What to work on:
Produce again, without any change, the lines running from the one with "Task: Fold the" through the final line of the data below, and only those.
□ □ □ □
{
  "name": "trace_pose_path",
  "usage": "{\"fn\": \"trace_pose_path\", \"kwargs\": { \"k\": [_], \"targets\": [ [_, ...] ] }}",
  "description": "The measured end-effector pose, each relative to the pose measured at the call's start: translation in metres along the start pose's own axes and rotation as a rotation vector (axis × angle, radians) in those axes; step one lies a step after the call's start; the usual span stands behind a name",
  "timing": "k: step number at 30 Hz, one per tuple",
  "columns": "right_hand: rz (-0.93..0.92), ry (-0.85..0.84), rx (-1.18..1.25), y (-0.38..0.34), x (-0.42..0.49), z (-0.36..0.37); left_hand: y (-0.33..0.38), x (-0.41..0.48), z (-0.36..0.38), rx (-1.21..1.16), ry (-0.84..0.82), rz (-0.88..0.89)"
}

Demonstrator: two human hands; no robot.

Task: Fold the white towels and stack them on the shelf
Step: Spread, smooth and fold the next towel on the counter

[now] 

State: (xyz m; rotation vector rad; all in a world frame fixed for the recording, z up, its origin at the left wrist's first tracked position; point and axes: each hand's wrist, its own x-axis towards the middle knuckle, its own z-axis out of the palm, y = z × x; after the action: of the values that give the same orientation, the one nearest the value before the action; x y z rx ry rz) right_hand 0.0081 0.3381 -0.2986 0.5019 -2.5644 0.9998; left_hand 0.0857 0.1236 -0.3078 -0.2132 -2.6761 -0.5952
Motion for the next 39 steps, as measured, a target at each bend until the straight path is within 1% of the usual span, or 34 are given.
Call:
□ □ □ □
The completed task:
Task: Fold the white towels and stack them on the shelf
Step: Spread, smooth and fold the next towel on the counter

[now] 

State: (xyz m; rotation vector rad; all in a world frame fixed for the recording, z up, its origin at the left wrist's first tracked position; point and axes: each hand's wrist, its own x-axis towards the middle knuckle, its own z-axis out of the palm, y = z × x; after the action: of the values that give the same orientation, the one nearest the value before the action; x y z rx ry rz) right_hand 0.0081 0.3381 -0.2986 0.5019 -2.5644 0.9998; left_hand 0.0857 0.1236 -0.3078 -0.2132 -2.6761 -0.5952
Motion for the next 39 steps, as measured, a target at each bend until the straight path is within 1% of the usual span, or 34 are given.
Call:

With this, the answer is done.